(Exercise input)

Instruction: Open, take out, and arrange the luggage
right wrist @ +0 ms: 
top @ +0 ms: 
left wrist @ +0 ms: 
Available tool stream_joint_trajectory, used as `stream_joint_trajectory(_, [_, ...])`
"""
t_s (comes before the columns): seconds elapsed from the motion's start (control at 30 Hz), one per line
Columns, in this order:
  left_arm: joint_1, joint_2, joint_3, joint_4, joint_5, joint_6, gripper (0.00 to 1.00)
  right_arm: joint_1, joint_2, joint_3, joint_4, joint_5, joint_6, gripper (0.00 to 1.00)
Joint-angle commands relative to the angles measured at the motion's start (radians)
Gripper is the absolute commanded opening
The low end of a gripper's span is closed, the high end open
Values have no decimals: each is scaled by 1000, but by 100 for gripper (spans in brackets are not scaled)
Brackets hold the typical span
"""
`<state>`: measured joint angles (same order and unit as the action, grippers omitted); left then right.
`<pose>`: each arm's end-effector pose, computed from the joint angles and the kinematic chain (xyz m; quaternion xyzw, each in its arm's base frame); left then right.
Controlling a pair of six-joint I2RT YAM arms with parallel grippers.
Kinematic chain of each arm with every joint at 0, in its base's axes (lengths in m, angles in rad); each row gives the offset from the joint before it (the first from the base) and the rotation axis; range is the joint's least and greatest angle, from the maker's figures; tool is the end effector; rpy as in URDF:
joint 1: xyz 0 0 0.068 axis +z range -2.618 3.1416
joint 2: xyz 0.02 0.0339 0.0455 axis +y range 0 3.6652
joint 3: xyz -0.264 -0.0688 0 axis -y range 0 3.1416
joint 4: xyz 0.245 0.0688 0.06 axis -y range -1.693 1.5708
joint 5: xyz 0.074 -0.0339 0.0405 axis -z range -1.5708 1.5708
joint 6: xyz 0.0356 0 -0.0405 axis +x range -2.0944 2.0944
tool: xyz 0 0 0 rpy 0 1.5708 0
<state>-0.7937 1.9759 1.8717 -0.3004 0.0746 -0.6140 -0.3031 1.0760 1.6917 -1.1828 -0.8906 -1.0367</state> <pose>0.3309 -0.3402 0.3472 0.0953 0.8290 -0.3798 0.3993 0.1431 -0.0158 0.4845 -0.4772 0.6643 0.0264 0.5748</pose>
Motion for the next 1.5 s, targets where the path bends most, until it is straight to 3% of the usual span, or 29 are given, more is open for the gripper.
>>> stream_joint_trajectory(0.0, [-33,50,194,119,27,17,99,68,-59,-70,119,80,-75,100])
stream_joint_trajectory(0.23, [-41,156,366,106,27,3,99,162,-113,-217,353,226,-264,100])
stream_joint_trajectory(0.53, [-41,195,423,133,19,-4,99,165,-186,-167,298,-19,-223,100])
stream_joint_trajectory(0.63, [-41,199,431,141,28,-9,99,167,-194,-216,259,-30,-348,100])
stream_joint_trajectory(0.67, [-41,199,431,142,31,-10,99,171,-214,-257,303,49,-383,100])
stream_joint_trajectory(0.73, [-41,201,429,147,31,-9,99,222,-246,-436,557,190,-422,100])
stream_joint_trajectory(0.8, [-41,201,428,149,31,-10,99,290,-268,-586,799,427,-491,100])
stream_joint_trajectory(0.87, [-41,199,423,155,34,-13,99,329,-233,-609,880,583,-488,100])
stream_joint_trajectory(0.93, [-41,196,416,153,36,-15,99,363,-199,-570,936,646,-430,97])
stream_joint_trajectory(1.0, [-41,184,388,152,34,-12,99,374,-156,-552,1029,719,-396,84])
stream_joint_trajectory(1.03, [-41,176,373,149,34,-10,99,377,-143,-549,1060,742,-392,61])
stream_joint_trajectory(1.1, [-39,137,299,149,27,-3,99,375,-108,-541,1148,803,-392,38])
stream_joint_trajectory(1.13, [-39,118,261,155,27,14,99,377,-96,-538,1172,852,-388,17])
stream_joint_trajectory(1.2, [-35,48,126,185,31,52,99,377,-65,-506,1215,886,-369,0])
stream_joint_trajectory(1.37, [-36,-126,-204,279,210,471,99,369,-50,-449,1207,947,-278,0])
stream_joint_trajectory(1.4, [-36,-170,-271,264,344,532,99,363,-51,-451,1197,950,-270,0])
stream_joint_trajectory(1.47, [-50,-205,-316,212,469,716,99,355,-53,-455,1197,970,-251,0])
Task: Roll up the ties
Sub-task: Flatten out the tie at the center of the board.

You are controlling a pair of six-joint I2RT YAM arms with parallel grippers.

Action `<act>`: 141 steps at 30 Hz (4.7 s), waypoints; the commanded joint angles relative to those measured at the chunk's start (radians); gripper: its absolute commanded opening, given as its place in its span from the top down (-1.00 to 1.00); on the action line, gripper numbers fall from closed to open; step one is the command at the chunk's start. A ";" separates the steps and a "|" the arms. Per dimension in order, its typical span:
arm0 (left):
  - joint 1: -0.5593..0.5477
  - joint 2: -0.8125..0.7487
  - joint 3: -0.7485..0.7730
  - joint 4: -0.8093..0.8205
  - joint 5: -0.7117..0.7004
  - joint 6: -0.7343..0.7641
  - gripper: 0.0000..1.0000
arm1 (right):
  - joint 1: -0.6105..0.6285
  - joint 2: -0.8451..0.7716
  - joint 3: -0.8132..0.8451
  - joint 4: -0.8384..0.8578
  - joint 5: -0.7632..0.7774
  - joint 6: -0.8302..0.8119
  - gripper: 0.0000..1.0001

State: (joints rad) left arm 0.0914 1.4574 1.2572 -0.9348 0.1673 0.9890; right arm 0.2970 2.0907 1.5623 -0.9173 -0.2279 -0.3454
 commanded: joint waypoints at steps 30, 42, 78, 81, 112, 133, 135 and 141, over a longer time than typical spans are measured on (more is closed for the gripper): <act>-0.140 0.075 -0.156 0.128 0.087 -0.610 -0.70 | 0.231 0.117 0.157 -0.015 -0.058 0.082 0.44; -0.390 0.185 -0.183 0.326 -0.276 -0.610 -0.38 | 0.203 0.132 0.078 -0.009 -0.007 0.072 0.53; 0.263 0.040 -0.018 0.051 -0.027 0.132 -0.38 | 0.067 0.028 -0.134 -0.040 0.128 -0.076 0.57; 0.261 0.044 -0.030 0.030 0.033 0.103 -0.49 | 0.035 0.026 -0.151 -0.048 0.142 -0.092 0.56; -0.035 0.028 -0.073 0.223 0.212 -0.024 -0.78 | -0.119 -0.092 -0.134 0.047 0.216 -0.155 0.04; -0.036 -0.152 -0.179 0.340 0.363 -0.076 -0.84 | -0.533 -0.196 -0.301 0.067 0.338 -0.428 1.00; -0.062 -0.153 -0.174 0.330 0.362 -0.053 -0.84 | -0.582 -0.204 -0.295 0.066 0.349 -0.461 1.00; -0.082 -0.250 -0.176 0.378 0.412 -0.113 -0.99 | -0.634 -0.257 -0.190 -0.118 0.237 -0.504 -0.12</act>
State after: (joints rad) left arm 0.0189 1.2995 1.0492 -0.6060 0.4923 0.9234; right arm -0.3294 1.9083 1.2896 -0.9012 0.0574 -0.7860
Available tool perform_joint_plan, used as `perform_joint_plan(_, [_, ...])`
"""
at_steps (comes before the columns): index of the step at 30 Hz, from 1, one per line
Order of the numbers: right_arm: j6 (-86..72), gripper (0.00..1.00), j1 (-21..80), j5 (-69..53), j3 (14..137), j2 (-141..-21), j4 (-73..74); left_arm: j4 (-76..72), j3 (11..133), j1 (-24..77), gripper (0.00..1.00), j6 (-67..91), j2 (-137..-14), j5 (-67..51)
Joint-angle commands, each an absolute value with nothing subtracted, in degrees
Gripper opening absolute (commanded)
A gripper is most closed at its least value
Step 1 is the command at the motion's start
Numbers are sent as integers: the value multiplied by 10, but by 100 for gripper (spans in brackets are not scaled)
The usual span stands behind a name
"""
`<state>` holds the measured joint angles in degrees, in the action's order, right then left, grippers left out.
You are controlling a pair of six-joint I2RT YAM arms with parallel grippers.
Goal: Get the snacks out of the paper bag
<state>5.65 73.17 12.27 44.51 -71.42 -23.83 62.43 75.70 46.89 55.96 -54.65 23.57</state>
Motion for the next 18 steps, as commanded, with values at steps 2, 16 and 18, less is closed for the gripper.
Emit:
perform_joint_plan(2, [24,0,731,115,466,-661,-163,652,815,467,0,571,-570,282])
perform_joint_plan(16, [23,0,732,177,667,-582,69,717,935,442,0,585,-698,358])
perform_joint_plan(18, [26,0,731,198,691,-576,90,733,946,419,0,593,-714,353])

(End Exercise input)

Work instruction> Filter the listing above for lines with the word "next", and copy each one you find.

Answer>
Motion for the next 1.5 s, targets where the path bends most, until it is straight to 3% of the usual span, or 29 are given, more is open for the gripper.
Motion for the next 18 steps, as commanded, with values at steps 2, 16 and 18, less is closed for the gripper.

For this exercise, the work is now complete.